Humans with normal hearing excel at deriving information about the world from sound. Our auditory abilities represent stunning computational feats that only recently have been replicated to any extent in machine systems. And yet our auditory abilities are highly vulnerable, being greatly compromised in listeners with hearing impairment, cochlear implants, and auditory neurodevelopmental disorders, particularly in the presence of noise. Difficulties in recognition often lead to frustration and social isolation, and are not adequately addressed by current hearing aids, implants, and remediation strategies. The long-term goal of the proposed research is to reveal the basis of auditory recognition and to provide insights that will facilitate improved prosthetic devices and therapeutic interventions. The development of more effective devices and therapies is currently limited by an incomplete understanding of the factors that underlie real-world recognition by normal-hearing listeners. In particular, although responses to sound in subcortical auditory pathways are relatively well studied, little is known about the transformations that occur within the auditory cortex to create representations of meaningful sound structure. We propose to enrich the understanding of auditory recognition with three sets of experiments that examine the cortical representation of real-world sounds in human listeners, combining functional magnetic resonance imaging (fMRI) with computational modeling of the underlying representations.
Aim 1 develops artificial neural network models of speech and music processing and compares their representations to those in the auditory cortex, synthesizing and then measuring brain responses to sounds that generate the same response in a model, and probing the time scale of the auditory analysis of speech and music.
Aim 2 develops and tests models of pitch perception in noise, exploring the hypothesis that pitch perception is constrained both by the statistics of natural sounds and the frequency selectivity of the cochlea.
Aim 3 develops and tests models that jointly localize and recognize sounds, and probes the brain representations of sound identity and location using fMRI. The results will reveal the mechanisms underlying robust sound recognition by the healthy auditory system and will set the stage for investigations of the cortical consequences of hearing impairment and auditory developmental disorders, hopefully suggesting new strategies for remediation.

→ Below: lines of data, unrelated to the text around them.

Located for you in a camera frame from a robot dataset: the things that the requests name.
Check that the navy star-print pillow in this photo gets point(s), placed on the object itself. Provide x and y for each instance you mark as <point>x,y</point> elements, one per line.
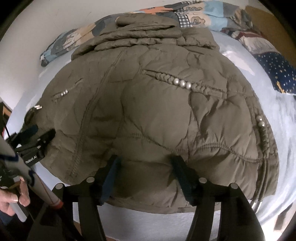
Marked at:
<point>279,71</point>

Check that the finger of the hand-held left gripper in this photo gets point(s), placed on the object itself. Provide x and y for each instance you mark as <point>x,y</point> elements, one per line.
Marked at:
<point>39,140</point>
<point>29,131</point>

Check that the wooden headboard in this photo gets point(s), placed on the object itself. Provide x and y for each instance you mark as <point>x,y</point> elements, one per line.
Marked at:
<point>263,20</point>

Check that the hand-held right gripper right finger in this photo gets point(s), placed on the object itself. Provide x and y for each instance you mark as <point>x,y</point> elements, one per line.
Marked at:
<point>183,180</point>

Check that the patchwork printed quilt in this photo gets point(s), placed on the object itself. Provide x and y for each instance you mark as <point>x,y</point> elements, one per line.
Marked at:
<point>203,18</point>

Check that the olive hooded puffer jacket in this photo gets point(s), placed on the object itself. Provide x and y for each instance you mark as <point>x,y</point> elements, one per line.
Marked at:
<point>161,111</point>

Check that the light blue cloud-print bed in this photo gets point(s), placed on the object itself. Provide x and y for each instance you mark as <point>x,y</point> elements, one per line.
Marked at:
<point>284,139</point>

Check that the striped printed pillow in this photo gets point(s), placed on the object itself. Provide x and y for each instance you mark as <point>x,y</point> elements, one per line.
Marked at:
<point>249,41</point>

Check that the person's left hand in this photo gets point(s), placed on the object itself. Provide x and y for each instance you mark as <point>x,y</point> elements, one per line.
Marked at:
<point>7,197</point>

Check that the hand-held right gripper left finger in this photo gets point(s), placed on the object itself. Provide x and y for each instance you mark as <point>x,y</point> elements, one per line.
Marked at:
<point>111,179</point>

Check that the wooden side table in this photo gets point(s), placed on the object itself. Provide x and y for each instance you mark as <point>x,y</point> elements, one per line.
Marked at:
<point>5,111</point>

People with normal hearing are typically able to recognize, understand and localize sounds of interest, but this ability is often compromised in listeners with hearing disorders. The proposed research will enrich the understanding of the neural mechanisms underlying auditory recognition and localization in normal listeners. The results will likely provide insight into the brain processes whose alteration in hearing disorders underlies listening difficulties, potentially leading to improved remediation strategies.